*** Data for this exercise Section Begins ***
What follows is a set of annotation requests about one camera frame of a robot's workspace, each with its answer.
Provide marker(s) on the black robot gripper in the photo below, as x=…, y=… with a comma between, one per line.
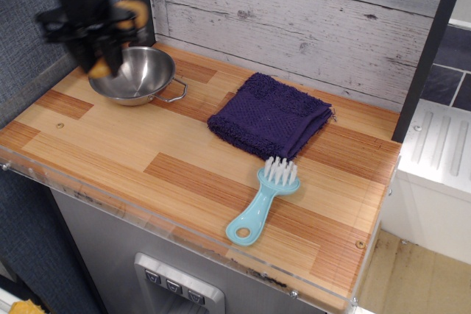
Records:
x=85, y=23

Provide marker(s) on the brown plastic chicken drumstick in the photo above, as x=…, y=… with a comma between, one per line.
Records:
x=128, y=19

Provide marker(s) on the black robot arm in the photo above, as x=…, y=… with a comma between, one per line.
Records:
x=94, y=31

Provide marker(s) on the clear acrylic table edge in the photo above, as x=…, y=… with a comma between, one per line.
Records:
x=109, y=231

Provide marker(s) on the purple folded towel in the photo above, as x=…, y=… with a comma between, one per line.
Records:
x=269, y=119

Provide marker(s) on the light blue dish brush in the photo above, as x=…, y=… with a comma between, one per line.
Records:
x=278, y=177

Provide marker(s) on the grey toy fridge cabinet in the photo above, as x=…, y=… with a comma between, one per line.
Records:
x=295, y=255

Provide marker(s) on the silver dispenser button panel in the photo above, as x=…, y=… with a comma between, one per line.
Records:
x=169, y=290

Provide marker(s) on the yellow object bottom left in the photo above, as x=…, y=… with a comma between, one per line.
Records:
x=25, y=307

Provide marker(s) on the white toy sink drainboard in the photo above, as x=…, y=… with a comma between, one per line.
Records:
x=437, y=145

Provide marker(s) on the metal bowl with handles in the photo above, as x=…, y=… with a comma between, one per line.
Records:
x=144, y=75

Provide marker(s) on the black right frame post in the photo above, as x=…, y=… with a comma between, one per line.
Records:
x=437, y=32

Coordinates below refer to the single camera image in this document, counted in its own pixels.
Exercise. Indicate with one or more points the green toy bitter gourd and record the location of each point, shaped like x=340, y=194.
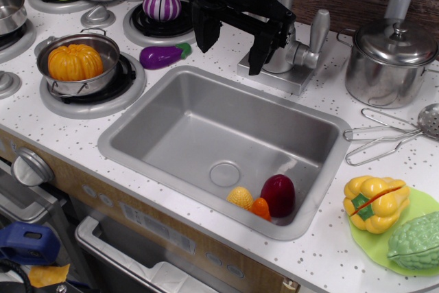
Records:
x=414, y=244

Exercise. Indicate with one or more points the far left stove burner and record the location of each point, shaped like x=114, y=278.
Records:
x=17, y=42

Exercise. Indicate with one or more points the grey stove knob centre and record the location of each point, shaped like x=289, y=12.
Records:
x=98, y=17

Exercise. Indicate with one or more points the orange toy carrot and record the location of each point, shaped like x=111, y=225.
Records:
x=260, y=208

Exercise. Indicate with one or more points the purple white toy onion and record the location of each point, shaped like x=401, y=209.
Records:
x=162, y=10

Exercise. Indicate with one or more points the silver oven knob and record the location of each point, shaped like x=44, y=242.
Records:
x=29, y=169

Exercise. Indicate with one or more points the silver sink basin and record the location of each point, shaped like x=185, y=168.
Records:
x=203, y=135

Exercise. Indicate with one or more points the light green plate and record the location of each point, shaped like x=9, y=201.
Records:
x=375, y=246

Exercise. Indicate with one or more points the front stove burner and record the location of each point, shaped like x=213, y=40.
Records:
x=126, y=88

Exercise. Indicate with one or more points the dark red toy fruit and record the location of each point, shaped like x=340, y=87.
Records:
x=279, y=193

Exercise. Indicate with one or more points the grey stove knob left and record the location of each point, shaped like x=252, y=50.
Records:
x=10, y=83

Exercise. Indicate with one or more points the large steel pot with lid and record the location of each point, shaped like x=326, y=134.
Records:
x=388, y=62

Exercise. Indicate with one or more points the steel slotted spoon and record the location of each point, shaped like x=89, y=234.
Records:
x=428, y=119

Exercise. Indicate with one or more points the back right stove burner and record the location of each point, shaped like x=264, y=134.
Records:
x=145, y=32

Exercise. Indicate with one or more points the silver toy faucet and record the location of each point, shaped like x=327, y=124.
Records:
x=291, y=68

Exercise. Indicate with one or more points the yellow tape piece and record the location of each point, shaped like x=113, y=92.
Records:
x=42, y=276

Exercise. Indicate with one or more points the yellow toy bell pepper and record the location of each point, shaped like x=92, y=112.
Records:
x=375, y=204

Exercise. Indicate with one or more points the steel pan with handles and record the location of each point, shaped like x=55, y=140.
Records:
x=105, y=46

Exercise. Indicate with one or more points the back left stove burner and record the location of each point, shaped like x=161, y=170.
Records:
x=61, y=7

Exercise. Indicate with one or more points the stove burner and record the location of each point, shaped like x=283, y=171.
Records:
x=126, y=88
x=17, y=42
x=145, y=32
x=61, y=7

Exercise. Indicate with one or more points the wire handled utensil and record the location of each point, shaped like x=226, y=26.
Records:
x=366, y=152

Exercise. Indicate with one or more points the blue clamp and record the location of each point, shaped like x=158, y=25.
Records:
x=29, y=244

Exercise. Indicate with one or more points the purple toy eggplant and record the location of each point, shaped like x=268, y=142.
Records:
x=158, y=57

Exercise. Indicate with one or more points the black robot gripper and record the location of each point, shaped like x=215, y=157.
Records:
x=267, y=20

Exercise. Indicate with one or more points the small steel pot left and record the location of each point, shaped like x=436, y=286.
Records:
x=13, y=15

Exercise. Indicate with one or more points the orange toy pumpkin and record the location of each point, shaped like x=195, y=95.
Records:
x=75, y=62

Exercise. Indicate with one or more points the yellow toy corn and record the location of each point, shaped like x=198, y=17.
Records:
x=240, y=197

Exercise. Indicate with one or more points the silver dishwasher door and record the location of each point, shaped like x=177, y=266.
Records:
x=124, y=261

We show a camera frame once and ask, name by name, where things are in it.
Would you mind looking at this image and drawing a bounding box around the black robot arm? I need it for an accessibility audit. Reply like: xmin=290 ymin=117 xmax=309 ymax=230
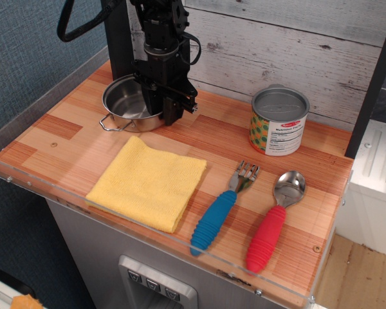
xmin=131 ymin=1 xmax=201 ymax=126

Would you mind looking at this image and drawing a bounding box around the white toy sink unit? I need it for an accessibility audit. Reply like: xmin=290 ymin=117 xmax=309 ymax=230
xmin=335 ymin=120 xmax=386 ymax=254

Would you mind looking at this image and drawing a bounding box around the yellow folded cloth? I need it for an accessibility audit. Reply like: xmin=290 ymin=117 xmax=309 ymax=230
xmin=86 ymin=136 xmax=207 ymax=233

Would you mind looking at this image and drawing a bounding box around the red handled spoon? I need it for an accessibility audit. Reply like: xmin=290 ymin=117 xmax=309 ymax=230
xmin=246 ymin=171 xmax=306 ymax=273

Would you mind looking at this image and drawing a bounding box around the grey toy fridge cabinet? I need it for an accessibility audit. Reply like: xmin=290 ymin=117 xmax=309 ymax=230
xmin=48 ymin=200 xmax=313 ymax=308

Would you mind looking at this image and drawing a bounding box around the black right shelf post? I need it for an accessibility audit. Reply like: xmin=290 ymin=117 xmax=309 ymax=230
xmin=345 ymin=0 xmax=386 ymax=159

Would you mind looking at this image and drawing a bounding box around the orange object bottom left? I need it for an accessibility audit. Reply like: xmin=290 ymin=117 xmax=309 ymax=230
xmin=10 ymin=294 xmax=44 ymax=309

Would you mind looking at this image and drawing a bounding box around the black braided cable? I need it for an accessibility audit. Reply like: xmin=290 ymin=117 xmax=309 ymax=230
xmin=57 ymin=0 xmax=123 ymax=42

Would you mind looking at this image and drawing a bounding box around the small stainless steel pot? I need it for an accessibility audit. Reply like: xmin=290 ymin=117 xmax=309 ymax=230
xmin=99 ymin=75 xmax=165 ymax=133

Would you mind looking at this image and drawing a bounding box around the toy food can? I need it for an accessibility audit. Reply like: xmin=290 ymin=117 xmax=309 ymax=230
xmin=249 ymin=84 xmax=310 ymax=156

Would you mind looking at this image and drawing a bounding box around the blue handled fork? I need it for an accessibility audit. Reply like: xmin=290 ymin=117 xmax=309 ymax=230
xmin=190 ymin=161 xmax=260 ymax=256

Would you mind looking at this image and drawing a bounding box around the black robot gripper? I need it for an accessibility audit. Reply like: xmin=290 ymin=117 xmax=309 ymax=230
xmin=133 ymin=40 xmax=198 ymax=126

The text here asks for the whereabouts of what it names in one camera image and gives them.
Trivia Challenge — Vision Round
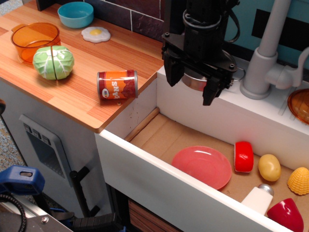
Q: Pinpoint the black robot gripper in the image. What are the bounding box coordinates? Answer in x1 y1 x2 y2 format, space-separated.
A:
162 9 238 106

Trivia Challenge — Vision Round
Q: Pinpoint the orange beans can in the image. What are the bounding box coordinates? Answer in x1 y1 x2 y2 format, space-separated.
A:
97 70 138 100

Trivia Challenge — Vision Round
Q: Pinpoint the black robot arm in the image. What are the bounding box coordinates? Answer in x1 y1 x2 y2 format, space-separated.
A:
162 0 240 106

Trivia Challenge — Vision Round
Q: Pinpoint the stainless steel pot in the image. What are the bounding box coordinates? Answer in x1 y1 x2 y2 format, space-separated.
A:
182 68 246 91

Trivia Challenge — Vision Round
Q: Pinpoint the orange transparent pot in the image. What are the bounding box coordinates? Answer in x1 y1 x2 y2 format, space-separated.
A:
11 22 61 64

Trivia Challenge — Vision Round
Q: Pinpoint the grey toy faucet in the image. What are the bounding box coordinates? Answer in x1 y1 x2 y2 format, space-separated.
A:
240 0 309 100

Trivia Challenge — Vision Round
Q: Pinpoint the pink plastic plate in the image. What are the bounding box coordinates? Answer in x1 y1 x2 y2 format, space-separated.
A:
172 146 232 190

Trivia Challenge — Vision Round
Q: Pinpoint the red toy cheese wheel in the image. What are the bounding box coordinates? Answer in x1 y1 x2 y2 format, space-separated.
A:
234 141 254 173

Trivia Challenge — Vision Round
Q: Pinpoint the orange transparent lid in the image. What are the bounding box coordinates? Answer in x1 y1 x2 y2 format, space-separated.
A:
287 88 309 125

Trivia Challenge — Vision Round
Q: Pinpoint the toy fried egg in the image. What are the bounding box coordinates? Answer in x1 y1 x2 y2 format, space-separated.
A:
81 27 111 44

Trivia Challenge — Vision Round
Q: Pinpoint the yellow toy potato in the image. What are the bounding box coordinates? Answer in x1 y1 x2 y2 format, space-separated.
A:
258 154 281 182

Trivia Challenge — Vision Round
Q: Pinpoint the teal plastic bowl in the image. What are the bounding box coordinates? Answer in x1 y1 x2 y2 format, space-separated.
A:
57 1 94 29

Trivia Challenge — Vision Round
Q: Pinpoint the white salt shaker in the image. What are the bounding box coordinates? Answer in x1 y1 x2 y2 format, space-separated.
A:
241 184 274 215

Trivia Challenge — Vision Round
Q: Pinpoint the green toy cabbage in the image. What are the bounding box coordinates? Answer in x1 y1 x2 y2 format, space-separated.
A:
32 45 75 80

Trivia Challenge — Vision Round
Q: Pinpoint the yellow toy corn piece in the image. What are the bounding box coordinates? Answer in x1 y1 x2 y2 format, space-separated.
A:
287 167 309 196

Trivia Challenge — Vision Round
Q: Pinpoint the grey oven control panel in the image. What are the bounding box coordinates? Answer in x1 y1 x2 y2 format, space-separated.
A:
19 115 72 187

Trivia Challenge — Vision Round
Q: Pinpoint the red toy pepper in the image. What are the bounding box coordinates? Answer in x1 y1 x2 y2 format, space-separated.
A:
267 198 304 232

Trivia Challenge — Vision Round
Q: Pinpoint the blue clamp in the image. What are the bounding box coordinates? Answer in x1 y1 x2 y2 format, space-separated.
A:
0 165 45 195

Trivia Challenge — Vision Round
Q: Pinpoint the black oven door handle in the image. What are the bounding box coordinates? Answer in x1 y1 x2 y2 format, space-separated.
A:
69 166 100 218

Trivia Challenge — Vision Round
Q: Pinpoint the black cable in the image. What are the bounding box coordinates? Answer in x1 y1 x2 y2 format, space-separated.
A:
0 194 27 232

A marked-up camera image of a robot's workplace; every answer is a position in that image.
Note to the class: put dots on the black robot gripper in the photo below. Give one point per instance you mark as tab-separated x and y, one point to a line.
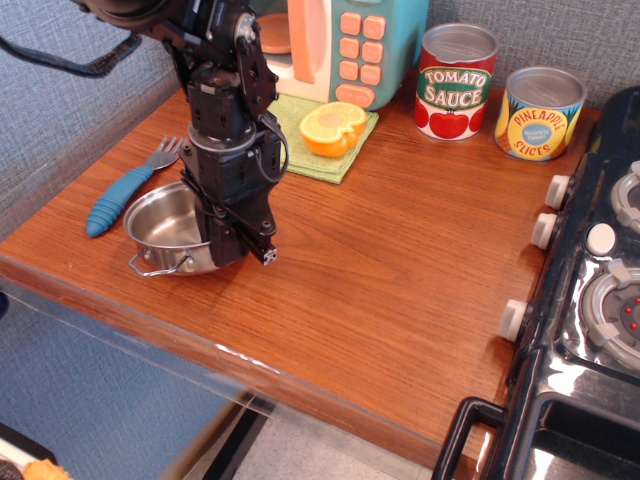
*** Data for this exercise Section Ends ***
What needs to be done → Scan the data for the word "green" and copy every line where it shows up.

Task solution →
Exercise. Indicate with one or more points the green toy bitter gourd and record the location of each point, shaped like x=340, y=194.
Exercise. Indicate with one or more points the light green plate and record the location of each point, shaped like x=9, y=201.
Q: Pinpoint the green toy cabbage in the image. What are the bounding box coordinates? Answer in x1 y1 x2 y2 format, space-separated.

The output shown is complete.